The device of the present invention is a device used in the above calculation method, and has a light emitting unit, a light receiving unit, and a calculation unit.
The light emitting unit may be a normal light emitting device and need not be special. The emitted light may be all light or a specific wavelength. In other words, only those in the vicinity of the wavelength absorbed by the molecule described above may be used. This is about 200 to 450 nm.

The light receiving unit may be a normal one and may be commercially available.
The arithmetic unit is a computer part, and may be a normal computer, CPU, or the like.

  Further, a memory for storing measured values and calculated values, a display, a printer for output, an input key, and the like may be provided.

The method and apparatus of the present invention are optimal for continuous measurement because blood glucose levels can be measured non-invasively, easily and quickly. For example,
1 During and after surgery for diabetic patients 2 During pregnancy management of diabetic patients, management of gestational diabetes 3 Adolescent management of diabetic patients with diabetes 4 Diabetes management of elderly 5 During exercise of diabetic patients 6 Unstable diabetes monitor Etc.

  In addition, since continuous measurement can be easily performed (for example, measurement every hour), it is possible to find diabetes that cannot be found only by measuring fasting blood glucose levels usually performed in a health checkup or the like.

  Hereinafter, the present invention will be described in more detail with reference to examples.

In order to investigate the reaction product of hemoglobin and sugar (glucose), arginine and glucose were used as the same binding mode, that is, a reaction yielding a conjugated double bond.
That is, only arginine was put in a test tube, irradiated with light, and the amount of light emitted from the test tube was examined. The same was done with glucose alone. In both cases, there was almost no light emission.

Next, when arginine and glucose were mixed and irradiated in the same manner, a large amount of light having a wavelength of about 450 nm was emitted as compared with the above measurement.
Therefore, it was found that the reaction product of arginine and glucose emits light.

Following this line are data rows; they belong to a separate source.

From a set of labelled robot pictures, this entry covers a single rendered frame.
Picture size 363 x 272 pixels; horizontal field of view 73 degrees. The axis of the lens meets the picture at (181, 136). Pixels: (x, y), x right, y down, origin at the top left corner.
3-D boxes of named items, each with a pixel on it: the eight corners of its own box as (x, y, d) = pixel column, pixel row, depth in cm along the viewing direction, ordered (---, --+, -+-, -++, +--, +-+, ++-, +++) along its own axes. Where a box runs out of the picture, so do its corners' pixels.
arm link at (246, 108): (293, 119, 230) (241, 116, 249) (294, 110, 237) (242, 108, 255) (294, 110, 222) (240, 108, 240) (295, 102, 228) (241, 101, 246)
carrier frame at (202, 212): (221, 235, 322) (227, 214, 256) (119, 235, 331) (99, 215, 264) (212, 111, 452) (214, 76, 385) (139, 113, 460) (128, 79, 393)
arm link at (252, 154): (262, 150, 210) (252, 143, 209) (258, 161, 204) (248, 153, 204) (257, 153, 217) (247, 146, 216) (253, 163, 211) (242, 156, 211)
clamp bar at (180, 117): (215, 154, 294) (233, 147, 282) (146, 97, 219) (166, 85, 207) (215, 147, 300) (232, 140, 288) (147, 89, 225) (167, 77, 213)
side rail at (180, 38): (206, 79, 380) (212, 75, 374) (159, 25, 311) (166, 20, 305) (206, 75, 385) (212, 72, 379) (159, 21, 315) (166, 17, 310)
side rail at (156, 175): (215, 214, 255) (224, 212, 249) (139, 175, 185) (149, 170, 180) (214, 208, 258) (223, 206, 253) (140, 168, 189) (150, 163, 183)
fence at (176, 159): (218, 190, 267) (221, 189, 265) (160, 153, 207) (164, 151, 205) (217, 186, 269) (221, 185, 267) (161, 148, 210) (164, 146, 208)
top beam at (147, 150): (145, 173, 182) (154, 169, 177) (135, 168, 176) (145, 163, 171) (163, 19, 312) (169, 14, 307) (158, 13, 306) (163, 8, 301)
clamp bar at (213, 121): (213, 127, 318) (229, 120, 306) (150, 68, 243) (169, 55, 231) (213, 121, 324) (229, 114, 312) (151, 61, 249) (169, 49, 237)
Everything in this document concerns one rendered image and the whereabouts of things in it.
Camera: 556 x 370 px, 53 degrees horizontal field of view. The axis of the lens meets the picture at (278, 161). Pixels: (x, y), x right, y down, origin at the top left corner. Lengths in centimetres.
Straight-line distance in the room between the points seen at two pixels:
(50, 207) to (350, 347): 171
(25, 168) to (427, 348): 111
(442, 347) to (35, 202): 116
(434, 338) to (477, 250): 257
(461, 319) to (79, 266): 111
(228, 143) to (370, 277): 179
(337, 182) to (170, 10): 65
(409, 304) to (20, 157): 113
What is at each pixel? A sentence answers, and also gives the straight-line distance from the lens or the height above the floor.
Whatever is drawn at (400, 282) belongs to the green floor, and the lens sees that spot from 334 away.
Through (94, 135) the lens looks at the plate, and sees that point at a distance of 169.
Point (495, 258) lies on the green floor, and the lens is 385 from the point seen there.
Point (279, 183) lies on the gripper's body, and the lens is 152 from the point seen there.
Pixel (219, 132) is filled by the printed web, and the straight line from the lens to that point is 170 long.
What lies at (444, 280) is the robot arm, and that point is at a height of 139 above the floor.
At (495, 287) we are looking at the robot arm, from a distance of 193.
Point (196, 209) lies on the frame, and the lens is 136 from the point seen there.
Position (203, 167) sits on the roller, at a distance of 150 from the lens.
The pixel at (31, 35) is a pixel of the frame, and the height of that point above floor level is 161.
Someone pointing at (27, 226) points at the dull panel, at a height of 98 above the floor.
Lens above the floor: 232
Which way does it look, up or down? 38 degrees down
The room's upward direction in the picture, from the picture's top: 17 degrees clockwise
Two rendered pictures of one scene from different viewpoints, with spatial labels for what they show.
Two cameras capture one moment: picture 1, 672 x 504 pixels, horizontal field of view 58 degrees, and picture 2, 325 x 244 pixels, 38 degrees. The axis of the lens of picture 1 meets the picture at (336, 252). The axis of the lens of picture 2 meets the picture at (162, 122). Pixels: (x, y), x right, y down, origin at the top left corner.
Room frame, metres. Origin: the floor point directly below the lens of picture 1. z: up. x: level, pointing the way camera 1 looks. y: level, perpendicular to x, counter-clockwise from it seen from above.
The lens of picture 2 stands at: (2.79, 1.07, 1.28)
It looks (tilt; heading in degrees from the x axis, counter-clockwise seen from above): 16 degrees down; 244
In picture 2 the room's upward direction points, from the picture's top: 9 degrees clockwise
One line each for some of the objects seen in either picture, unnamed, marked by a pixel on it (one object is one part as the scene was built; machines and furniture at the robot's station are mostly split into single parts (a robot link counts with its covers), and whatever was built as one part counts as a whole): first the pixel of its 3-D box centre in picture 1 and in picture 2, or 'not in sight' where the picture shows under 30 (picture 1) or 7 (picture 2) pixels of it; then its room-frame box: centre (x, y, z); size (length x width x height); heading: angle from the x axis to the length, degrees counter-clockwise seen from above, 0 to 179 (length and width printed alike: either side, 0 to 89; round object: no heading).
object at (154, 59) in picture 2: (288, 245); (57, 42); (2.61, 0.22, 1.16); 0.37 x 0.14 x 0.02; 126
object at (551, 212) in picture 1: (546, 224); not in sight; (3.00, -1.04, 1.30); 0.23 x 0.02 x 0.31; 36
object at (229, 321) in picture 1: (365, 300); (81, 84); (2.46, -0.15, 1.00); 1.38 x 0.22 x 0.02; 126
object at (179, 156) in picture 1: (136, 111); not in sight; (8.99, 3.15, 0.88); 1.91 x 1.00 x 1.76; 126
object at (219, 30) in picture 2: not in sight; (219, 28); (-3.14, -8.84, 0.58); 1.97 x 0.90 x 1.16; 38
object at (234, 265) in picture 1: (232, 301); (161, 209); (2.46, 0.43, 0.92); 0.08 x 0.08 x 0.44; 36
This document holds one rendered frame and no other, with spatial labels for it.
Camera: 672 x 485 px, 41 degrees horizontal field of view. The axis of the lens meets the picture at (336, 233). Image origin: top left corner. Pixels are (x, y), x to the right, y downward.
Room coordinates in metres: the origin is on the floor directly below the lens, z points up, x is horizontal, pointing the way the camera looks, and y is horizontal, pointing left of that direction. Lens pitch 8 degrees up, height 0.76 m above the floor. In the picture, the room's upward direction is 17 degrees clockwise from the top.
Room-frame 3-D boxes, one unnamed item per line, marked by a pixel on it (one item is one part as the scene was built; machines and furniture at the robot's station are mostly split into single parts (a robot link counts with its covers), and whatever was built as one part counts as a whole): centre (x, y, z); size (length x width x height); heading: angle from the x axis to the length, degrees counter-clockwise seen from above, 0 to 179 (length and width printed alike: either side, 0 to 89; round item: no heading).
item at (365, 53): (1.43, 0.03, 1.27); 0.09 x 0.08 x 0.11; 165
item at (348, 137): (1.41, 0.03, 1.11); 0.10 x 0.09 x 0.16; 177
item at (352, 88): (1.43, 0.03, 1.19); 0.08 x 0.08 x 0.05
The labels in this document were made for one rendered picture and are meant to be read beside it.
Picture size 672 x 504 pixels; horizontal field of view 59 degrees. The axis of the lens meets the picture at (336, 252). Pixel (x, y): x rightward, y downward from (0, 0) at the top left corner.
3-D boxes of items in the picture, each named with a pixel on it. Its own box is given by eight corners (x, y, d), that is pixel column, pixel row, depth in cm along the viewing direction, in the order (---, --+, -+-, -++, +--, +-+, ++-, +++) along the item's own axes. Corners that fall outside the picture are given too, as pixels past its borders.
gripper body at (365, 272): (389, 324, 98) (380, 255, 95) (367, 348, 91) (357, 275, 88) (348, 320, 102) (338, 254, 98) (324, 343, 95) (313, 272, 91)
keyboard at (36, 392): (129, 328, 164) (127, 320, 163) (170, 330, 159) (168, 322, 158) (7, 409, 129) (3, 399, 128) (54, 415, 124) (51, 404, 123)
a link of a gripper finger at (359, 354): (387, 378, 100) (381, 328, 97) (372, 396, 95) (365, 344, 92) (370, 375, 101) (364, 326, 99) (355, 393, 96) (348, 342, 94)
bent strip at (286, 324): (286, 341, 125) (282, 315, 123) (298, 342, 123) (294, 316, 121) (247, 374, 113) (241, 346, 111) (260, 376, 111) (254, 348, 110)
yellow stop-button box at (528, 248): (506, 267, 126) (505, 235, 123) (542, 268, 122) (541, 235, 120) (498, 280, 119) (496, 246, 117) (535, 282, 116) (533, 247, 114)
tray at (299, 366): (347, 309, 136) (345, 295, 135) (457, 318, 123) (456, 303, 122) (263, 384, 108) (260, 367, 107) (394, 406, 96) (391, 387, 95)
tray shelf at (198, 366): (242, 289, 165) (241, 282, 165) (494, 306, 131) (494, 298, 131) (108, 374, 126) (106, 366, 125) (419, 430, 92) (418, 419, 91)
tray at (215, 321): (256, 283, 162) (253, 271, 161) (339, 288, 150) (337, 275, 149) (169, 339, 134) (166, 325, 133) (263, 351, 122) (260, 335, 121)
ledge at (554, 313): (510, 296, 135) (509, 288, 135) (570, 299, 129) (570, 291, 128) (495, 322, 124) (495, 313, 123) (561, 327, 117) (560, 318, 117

Next, the correlation between the amount of luminescence and the glucose concentration (total concentration of glucose and arginine in the table) was examined.
Glucose concentration Amount of luminescence 15 g / dl 1.4
2 10 g / dl 3.0
3 15 g / dl 4.5
4 20 g / dl 5.9

  From this measurement, it can be seen that the amount of luminescence and the density are almost proportional. That is, a solution containing arginine and glucose of unknown concentrations is irradiated with light, and the amount of luminescence is measured. If the amount of luminescence is 9, it can be estimated that the concentration is 30 g / dl.

From these results, it can be easily understood that the blood glucose level of the human body can be similarly measured and calculated.

Claims (2)

  It is characterized by irradiating light to a region where blood vessels can be seen, detecting the amount of light emitted by blood components due to the energy of the irradiation, and calculating the blood glucose level from the amount of light emitted and past blood glucose test data To calculate blood sugar level. A device that irradiates light where a blood vessel can be seen, detects the amount of light emitted by blood components due to the energy of the irradiation, and calculates the blood sugar level from the amount of light emitted and past blood glucose test data A blood glucose level calculating device comprising: a light emitting unit; a light receiving unit; and a computing unit.